EXERCISE REQUIREMENTS => The word "picture" marks the lines to keep; find each one in the data and copy it.
_____
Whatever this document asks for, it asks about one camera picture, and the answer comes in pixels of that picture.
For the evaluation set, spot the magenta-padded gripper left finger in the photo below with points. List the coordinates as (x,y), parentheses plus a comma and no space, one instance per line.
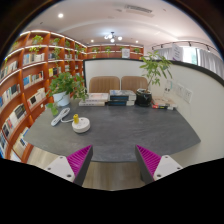
(78,160)

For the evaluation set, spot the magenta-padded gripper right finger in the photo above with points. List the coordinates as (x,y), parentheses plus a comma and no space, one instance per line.
(150,160)

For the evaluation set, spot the round white power strip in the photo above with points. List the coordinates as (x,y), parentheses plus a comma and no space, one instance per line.
(83,127)

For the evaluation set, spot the red book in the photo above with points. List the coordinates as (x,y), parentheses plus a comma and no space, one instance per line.
(161,107)

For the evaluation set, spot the thin white book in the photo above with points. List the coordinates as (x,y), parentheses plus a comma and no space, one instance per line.
(91,103)

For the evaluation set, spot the beige book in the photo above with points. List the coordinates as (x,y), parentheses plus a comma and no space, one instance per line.
(165,101)

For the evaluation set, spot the tall plant in black pot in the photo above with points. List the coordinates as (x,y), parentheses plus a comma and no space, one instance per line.
(144,98)

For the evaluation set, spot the leafy plant in white pot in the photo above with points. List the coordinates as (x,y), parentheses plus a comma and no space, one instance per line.
(61,98)

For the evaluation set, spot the thin dark blue book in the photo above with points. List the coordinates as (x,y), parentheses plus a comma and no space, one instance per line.
(120,103)

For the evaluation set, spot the large white book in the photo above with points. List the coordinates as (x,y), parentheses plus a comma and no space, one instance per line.
(98,96)

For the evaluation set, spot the thick dark blue book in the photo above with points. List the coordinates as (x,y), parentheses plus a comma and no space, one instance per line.
(122,94)

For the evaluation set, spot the tan padded chair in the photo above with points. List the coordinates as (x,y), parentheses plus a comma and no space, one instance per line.
(104,84)
(133,83)

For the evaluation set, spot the orange wooden bookshelf unit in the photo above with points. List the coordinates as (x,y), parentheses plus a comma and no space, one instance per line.
(30,80)

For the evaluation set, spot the white framed sign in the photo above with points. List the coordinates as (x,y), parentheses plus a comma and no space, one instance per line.
(125,53)

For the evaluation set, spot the white curtains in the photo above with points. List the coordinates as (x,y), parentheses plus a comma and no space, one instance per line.
(210,61)

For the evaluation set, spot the ceiling chandelier lamp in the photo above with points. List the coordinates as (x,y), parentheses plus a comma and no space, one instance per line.
(112,37)

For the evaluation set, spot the recessed ceiling lights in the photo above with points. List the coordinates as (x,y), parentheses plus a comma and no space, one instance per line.
(60,15)

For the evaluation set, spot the ceiling air vent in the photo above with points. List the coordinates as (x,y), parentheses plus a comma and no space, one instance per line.
(138,9)

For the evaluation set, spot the white wall socket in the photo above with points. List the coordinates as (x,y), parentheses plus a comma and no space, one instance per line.
(188,95)
(180,90)

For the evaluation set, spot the orange wall shelf with plants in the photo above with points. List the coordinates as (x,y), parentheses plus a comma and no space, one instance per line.
(115,52)

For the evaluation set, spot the ceiling track light rail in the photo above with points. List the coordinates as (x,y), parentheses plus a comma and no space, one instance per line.
(180,42)

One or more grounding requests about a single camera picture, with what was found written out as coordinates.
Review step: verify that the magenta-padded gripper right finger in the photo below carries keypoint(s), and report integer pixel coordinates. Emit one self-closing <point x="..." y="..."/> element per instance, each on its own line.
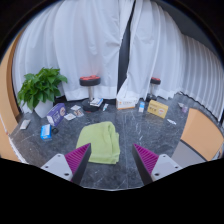
<point x="155" y="163"/>

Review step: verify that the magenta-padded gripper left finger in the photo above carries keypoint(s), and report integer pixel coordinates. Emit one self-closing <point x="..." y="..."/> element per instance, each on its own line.
<point x="71" y="163"/>

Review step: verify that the light green towel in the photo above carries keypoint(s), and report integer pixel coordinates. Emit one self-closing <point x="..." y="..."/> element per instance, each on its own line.
<point x="100" y="141"/>

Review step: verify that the small black round object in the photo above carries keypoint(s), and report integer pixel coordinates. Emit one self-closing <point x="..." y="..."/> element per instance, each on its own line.
<point x="55" y="131"/>

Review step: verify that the blue cardboard box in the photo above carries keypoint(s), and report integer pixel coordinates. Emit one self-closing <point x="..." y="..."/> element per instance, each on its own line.
<point x="46" y="131"/>

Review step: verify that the white printed flat packet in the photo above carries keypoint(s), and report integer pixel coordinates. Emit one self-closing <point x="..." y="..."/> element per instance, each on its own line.
<point x="70" y="116"/>

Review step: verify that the brown printed flat packet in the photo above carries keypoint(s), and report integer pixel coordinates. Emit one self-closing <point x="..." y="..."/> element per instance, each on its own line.
<point x="79" y="113"/>

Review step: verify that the purple cardboard box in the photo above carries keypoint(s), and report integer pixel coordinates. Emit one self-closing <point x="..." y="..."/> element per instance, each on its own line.
<point x="56" y="114"/>

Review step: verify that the yellow cardboard box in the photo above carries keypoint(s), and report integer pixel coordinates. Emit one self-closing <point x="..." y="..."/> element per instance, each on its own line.
<point x="157" y="109"/>

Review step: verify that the orange wooden furniture panel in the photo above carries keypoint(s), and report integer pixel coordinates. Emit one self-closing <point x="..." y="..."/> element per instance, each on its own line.
<point x="201" y="133"/>

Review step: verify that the small white card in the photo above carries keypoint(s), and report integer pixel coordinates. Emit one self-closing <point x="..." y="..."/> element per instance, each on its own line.
<point x="76" y="107"/>

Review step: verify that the small blue and white box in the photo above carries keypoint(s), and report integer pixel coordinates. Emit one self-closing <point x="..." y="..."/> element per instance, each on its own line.
<point x="141" y="106"/>

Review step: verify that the small white tube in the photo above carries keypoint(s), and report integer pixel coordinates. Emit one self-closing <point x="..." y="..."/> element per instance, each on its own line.
<point x="105" y="107"/>

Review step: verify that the white box with orange print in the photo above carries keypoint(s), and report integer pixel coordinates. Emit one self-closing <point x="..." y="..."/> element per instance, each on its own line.
<point x="126" y="104"/>

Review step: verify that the white booklet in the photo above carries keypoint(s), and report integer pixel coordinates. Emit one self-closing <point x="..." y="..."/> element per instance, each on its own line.
<point x="96" y="102"/>

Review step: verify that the black stool with red seat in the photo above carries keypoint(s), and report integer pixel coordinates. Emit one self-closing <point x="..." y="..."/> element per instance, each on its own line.
<point x="90" y="90"/>
<point x="154" y="87"/>

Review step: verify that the green potted plant, white pot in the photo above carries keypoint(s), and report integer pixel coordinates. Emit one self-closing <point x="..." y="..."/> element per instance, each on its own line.
<point x="41" y="88"/>

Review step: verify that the white curtain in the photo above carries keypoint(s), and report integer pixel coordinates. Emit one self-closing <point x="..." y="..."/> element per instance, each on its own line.
<point x="150" y="50"/>
<point x="76" y="46"/>

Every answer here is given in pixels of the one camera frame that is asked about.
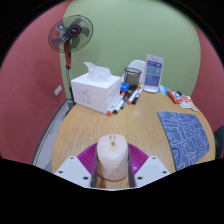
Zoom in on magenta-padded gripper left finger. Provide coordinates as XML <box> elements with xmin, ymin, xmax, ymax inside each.
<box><xmin>53</xmin><ymin>142</ymin><xmax>99</xmax><ymax>188</ymax></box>

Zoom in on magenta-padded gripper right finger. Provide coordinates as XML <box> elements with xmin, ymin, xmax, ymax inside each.
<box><xmin>127</xmin><ymin>143</ymin><xmax>172</xmax><ymax>188</ymax></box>

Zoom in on pale pink computer mouse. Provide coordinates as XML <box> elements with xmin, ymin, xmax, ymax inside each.
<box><xmin>95</xmin><ymin>133</ymin><xmax>130</xmax><ymax>182</ymax></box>

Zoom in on blue-grey patterned mouse pad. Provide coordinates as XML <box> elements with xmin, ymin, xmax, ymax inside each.
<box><xmin>157</xmin><ymin>110</ymin><xmax>211</xmax><ymax>172</ymax></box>

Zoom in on white marker with black cap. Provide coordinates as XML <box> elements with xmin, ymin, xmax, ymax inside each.
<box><xmin>112</xmin><ymin>97</ymin><xmax>129</xmax><ymax>115</ymax></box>

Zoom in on white marker with red cap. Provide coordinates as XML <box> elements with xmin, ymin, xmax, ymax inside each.
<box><xmin>126</xmin><ymin>87</ymin><xmax>141</xmax><ymax>106</ymax></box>
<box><xmin>106</xmin><ymin>92</ymin><xmax>127</xmax><ymax>116</ymax></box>

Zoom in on white tissue box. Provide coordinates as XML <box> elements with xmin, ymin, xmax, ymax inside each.
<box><xmin>70</xmin><ymin>61</ymin><xmax>123</xmax><ymax>115</ymax></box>

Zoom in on white snack packet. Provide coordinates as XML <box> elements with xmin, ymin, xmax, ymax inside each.
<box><xmin>179</xmin><ymin>99</ymin><xmax>196</xmax><ymax>111</ymax></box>

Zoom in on red snack packet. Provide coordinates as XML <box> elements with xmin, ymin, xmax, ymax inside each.
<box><xmin>166</xmin><ymin>89</ymin><xmax>184</xmax><ymax>104</ymax></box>

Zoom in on blue whiteboard eraser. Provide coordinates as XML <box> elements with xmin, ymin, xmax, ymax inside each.
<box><xmin>119</xmin><ymin>81</ymin><xmax>131</xmax><ymax>94</ymax></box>

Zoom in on blue snack packet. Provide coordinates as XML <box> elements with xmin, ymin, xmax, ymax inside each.
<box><xmin>158</xmin><ymin>84</ymin><xmax>172</xmax><ymax>96</ymax></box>

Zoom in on dark mesh pen cup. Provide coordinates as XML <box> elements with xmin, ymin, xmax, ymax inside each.
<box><xmin>123</xmin><ymin>67</ymin><xmax>143</xmax><ymax>88</ymax></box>

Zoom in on white and blue sign stand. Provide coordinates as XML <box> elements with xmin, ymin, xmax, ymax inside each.
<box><xmin>141</xmin><ymin>53</ymin><xmax>165</xmax><ymax>94</ymax></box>

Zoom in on black and red standing fan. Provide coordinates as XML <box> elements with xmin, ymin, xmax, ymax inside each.
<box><xmin>47</xmin><ymin>14</ymin><xmax>94</xmax><ymax>114</ymax></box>

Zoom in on white wall socket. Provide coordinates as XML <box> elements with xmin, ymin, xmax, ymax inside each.
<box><xmin>53</xmin><ymin>85</ymin><xmax>63</xmax><ymax>97</ymax></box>

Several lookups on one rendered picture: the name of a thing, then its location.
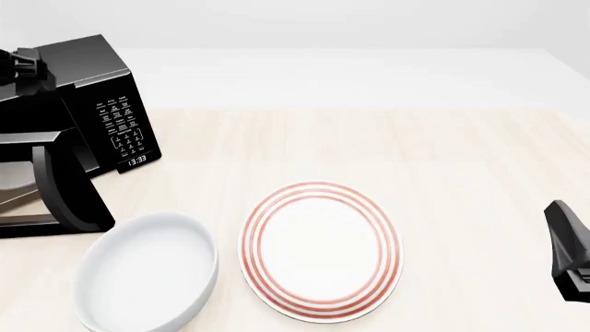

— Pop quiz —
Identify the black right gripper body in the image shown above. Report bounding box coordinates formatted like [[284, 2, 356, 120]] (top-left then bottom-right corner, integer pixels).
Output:
[[552, 266, 590, 302]]

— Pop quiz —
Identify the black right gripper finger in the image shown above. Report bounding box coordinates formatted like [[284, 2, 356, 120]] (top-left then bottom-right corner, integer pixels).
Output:
[[543, 199, 590, 278]]

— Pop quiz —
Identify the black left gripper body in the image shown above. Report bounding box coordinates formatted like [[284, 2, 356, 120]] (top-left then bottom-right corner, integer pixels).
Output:
[[7, 47, 51, 81]]

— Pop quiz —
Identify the black microwave oven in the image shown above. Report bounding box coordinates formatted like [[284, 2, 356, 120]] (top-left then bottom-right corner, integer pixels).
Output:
_____
WRITTEN RESPONSE =>
Whatever this document asks for, it asks about one camera picture, and the answer comes in pixels of that picture.
One or more grounding requests about a single camera picture, with what was found written out as coordinates.
Several lookups on one rendered picture: the name of a thing, then its location.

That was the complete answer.